Some hard cheeses are then heated to temperatures in the range of 35–55 °C (95–131 °F). This forces more whey from the cut curd. It also changes the taste of the finished cheese, affecting both the bacterial culture and the milk chemistry. Cheeses that are heated to the higher temperatures are usually made with thermophilic starter bacteria that survive this step—either Lactobacilli or Streptococci.
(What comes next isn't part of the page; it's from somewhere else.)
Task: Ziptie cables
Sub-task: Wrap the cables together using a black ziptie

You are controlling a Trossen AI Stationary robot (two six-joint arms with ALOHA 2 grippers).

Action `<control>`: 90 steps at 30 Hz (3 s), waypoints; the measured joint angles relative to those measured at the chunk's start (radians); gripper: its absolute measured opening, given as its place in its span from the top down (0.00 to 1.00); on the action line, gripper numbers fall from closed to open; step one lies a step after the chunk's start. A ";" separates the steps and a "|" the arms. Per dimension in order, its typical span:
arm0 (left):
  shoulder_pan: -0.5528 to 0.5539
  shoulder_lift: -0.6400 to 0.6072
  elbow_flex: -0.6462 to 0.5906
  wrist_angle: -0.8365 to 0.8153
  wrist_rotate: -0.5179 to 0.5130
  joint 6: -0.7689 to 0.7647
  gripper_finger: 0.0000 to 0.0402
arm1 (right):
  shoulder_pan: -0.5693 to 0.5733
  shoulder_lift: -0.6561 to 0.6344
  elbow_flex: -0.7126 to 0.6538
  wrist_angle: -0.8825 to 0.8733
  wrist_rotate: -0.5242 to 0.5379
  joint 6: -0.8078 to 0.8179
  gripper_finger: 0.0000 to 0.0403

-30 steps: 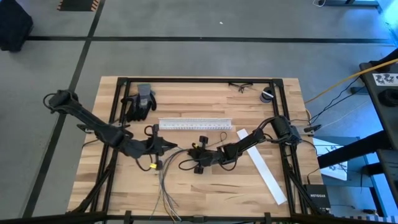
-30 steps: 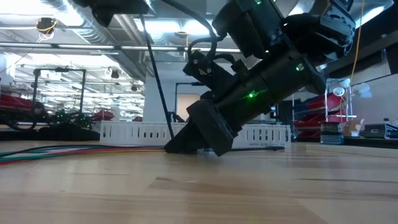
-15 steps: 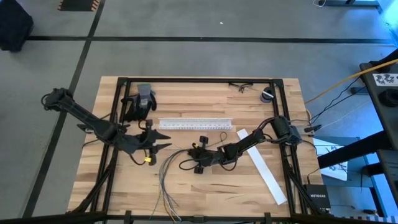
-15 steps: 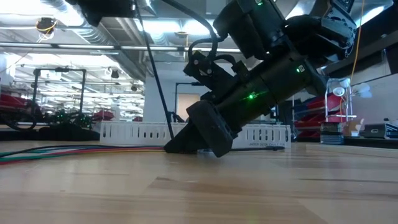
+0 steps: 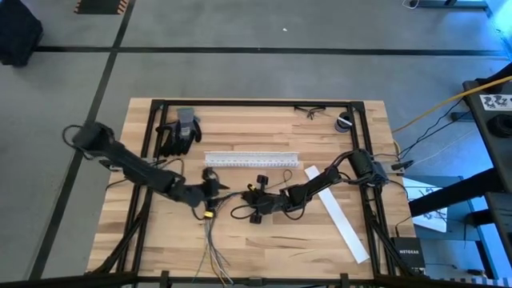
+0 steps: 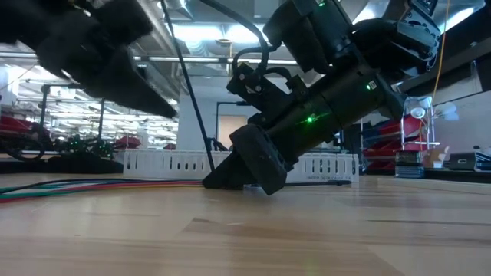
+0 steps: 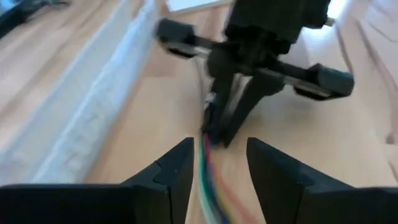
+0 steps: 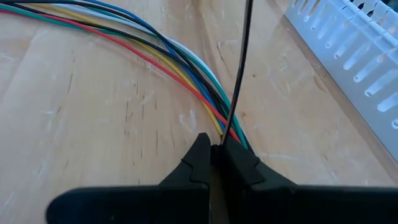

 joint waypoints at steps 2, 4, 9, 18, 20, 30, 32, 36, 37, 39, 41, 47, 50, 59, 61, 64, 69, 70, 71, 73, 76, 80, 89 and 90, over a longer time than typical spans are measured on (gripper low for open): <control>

Salt has roles in cheese besides adding a salty flavor. It preserves cheese from spoiling, draws moisture from the curd, and firms cheese’s texture in an interaction with its proteins. Some cheeses are salted from the outside with dry salt or brine washes. Most cheeses have the salt mixed directly into the curds.

 
Cheese factory in the Netherlands

Other techniques influence a cheese's texture and flavor. Some examples are :

  • Stretching: (Mozzarella, Provolone) The curd is stretched and kneaded in hot water, developing a stringy, fibrous body.
  • Cheddaring: (Cheddar, other English cheeses) The cut curd is repeatedly piled up, pushing more moisture away. The curd is also mixed (or milled) for a long time, taking the sharp edges off the cut curd pieces and influencing the final product's texture.
  • Washing: (Edam, Gouda, Colby) The curd is washed in warm water, lowering its acidity and making for a milder-tasting cheese.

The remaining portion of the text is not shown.